Stem cell transplant. Before this procedure, you receive high doses of chemotherapy to kill the cancer cells. Then you receive a transfusion of stem cells taken from the blood. These might have been taken from you before the chemotherapy started. This is called an autologous stem cell transplant. Sometimes the stem cells come from a donor. Stem cells can also be taken from bone marrow.
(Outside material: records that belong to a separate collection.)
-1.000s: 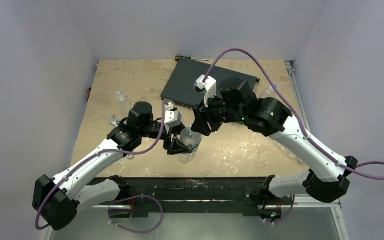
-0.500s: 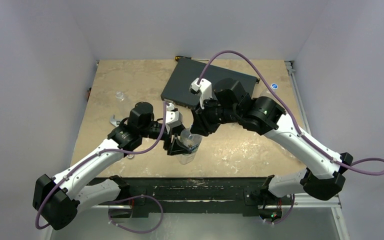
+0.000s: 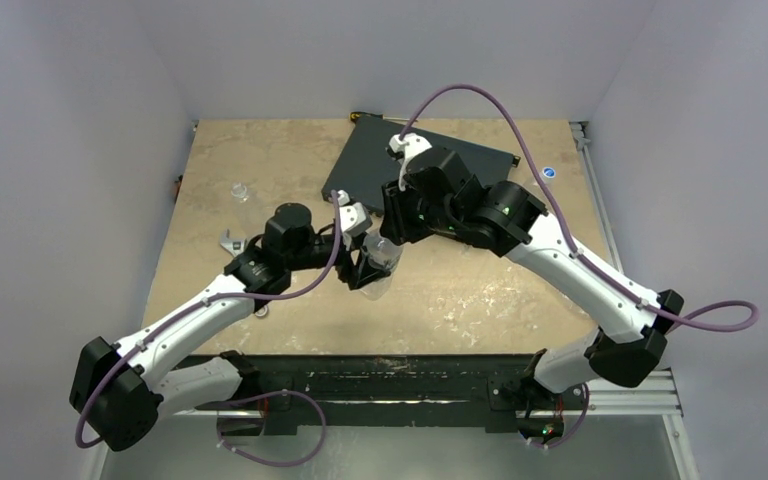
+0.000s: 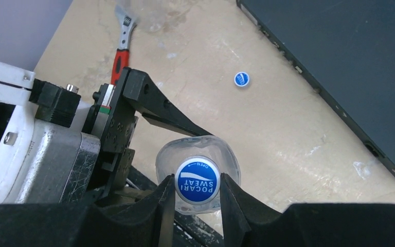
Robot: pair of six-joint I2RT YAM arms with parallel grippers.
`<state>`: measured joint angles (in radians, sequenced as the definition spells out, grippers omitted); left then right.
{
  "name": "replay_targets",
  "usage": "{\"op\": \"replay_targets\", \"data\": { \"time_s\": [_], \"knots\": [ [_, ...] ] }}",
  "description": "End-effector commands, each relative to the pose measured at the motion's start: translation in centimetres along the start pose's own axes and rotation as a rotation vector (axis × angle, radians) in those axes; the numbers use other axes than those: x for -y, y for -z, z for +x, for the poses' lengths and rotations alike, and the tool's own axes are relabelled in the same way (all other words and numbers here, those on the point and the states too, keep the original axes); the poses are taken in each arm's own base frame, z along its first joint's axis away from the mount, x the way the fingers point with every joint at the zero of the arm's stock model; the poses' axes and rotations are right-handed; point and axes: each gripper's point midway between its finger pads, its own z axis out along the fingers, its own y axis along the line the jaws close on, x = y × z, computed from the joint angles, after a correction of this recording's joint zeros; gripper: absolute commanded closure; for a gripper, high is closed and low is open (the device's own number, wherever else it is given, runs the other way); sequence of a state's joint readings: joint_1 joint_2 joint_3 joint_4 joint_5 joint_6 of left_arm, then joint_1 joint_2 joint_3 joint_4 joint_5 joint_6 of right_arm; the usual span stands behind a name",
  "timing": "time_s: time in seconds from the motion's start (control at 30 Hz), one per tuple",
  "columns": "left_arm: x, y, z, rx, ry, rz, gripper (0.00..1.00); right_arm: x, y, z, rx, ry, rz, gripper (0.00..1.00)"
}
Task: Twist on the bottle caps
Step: Place the plastic bottle at the center of the board.
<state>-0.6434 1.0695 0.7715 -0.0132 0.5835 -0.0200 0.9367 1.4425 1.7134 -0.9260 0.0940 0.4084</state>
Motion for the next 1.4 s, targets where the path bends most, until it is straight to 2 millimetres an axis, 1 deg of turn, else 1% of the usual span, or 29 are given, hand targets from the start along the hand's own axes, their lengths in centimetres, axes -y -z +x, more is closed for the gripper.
{"op": "replay_targets", "data": {
  "time_s": [0.0, 0.03, 0.1, 0.2, 0.23, 0.27, 0.37, 0.47, 0.5, 0.6, 0.73, 0.87, 0.97, 1.07, 1.2, 1.27, 1.37],
  "knots": [
    [-3.3, -0.1, -5.5, 0.181, -0.043, -0.164, 0.85, 0.9, 0.4, 1.2, -0.042, -0.081, 0.08, 1.0],
    [-3.3, 0.0, -5.6, 0.183, -0.042, -0.169, 0.77, 1.3, 0.6, 1.1, -0.036, -0.078, 0.1, 1.0],
    [-3.5, 0.3, -5.9, 0.199, -0.035, -0.194, 0.57, 2.3, 0.9, 0.9, -0.026, -0.075, 0.139, 1.0],
    [-3.8, 0.9, -6.3, 0.224, -0.028, -0.227, 0.38, 4.4, 1.4, 1.0, -0.014, -0.092, 0.2, 1.0],
    [-3.9, 1.1, -6.6, 0.234, -0.024, -0.242, 0.24, 5.2, 1.6, 1.1, -0.007, -0.101, 0.22, 1.0],
    [-4.0, 1.3, -6.9, 0.241, -0.022, -0.251, 0.18, 6.0, 2.0, 1.1, 0.003, -0.113, 0.239, 1.0],
    [-4.4, 1.7, -7.2, 0.251, -0.011, -0.281, 0.13, 8.6, 2.9, 1.6, 0.015, -0.144, 0.31, 1.0],
    [-5.0, 2.0, -7.5, 0.257, -0.002, -0.316, 0.1, 11.0, 3.8, 2.3, 0.025, -0.169, 0.392, 1.0],
    [-5.2, 2.2, -7.7, 0.263, 0.001, -0.334, 0.07, 11.9, 4.1, 2.6, 0.027, -0.177, 0.429, 1.0],
    [-5.9, 3.0, -8.4, 0.281, 0.012, -0.386, 0.03, 14.9, 5.2, 4.2, 0.018, -0.203, 0.565, 1.0],
    [-6.6, 4.0, -9.2, 0.313, 0.032, -0.449, 0.0, 19.3, 6.6, 6.2, 0.023, -0.275, 0.723, 1.0],
    [-7.7, 4.2, -8.8, 0.276, 0.081, -0.514, 0.0, 22.9, 7.7, 7.6, 0.054, -0.35, 0.837, 1.0],
    [-8.1, 4.0, -8.3, 0.245, 0.097, -0.523, 0.0, 24.8, 7.8, 7.5, 0.098, -0.385, 0.885, 1.0],
    [-8.0, 4.2, -8.5, 0.261, 0.09, -0.523, 0.0, 26.2, 7.2, 7.2, 0.119, -0.409, 0.911, 1.0],
    [-8.5, 4.7, -8.3, 0.24, 0.081, -0.562, 0.0, 27.4, 6.8, 6.5, 0.152, -0.416, 0.937, 1.0],
    [-8.9, 5.1, -8.4, 0.238, 0.094, -0.59, 0.0, 27.9, 6.3, 6.8, 0.147, -0.419, 0.939, 1.0],
    [-8.8, 5.3, -8.4, 0.24, 0.102, -0.595, 0.0, 28.2, 5.5, 7.4, 0.138, -0.427, 0.933, 1.0]
  ]
}}
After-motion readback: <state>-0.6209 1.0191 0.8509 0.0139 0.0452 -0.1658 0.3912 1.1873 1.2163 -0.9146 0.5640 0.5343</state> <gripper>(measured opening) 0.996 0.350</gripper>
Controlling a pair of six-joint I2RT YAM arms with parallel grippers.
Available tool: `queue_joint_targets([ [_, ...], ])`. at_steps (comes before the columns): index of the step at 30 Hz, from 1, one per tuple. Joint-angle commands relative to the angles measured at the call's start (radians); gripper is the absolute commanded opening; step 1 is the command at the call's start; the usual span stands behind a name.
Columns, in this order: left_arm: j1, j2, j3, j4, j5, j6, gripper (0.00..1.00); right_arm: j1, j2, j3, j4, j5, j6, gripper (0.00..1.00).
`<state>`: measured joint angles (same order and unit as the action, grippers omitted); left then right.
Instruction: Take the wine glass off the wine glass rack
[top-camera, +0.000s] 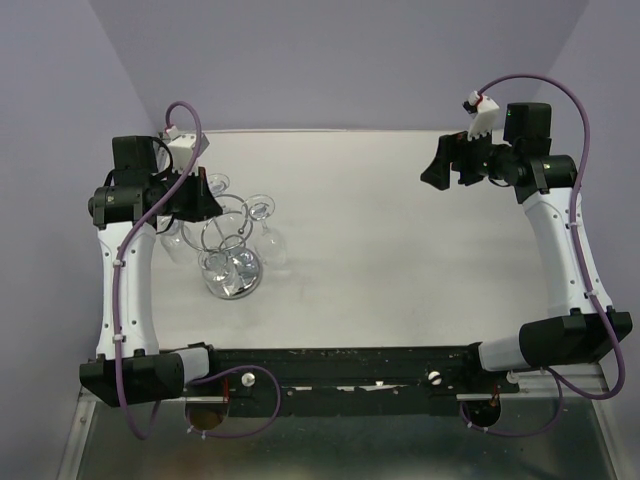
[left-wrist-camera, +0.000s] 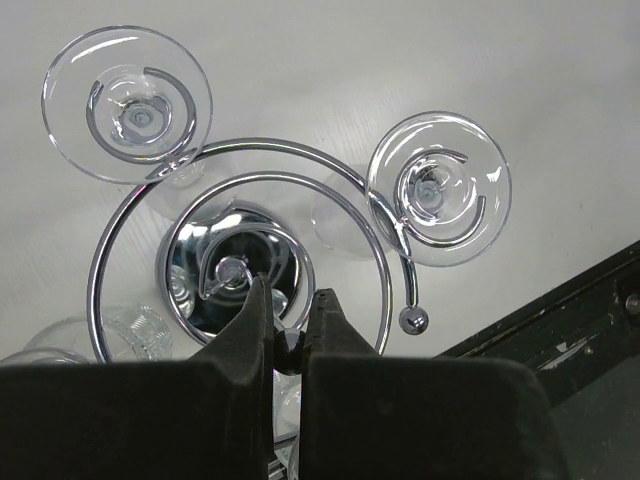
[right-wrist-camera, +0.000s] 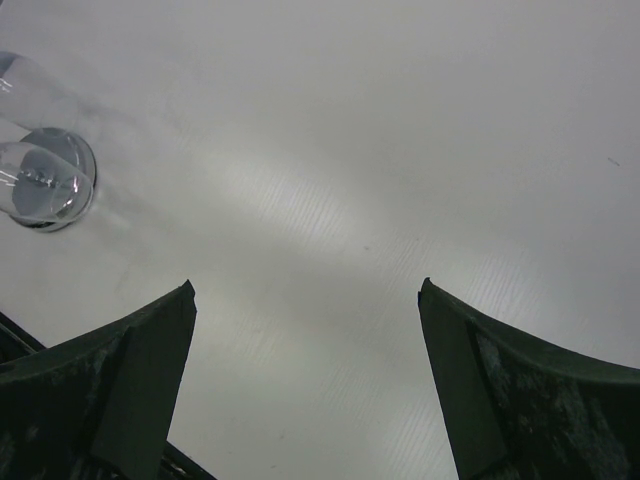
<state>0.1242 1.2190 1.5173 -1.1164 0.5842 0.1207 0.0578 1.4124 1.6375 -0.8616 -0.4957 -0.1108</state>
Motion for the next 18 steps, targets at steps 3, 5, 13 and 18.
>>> queue_joint_targets([
  [3, -0.006, 0.010, 0.130, 0.201, 0.147, -0.062, 0.00, 0.000, 0.008, 0.005, 0.006, -0.009, -0.020, 1.00],
  [5, -0.014, 0.017, 0.133, 0.204, 0.149, -0.065, 0.00, 0.000, 0.008, 0.007, 0.006, -0.006, -0.021, 1.00],
  [13, -0.061, 0.053, 0.167, 0.216, 0.129, -0.053, 0.00, 0.000, 0.000, -0.001, 0.007, 0.009, -0.033, 1.00],
  [18, -0.121, 0.088, 0.205, 0.230, 0.105, -0.036, 0.00, 0.000, -0.006, -0.005, 0.007, 0.025, -0.041, 1.00],
])
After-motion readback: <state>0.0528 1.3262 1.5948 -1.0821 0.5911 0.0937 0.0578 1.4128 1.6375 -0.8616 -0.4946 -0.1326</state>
The transplanted stem cells develop into healthy new blood cells.

None of these therapies seems to cure patients, but they may control the disease or delay its return for years.


It may be possible to prevent multiple myeloma by avoiding:

  • radiation
  • the toxic chemical benzene
  • pesticides

When to call a professional

Call your doctor if you have persistent or recurrent:

  • bone pain
  • nosebleeds
  • prolonged bleeding after minor cuts
  • bruising without any trauma
  • marked fatigue

Most often these symptoms are caused by some other medical problem, not multiple myeloma.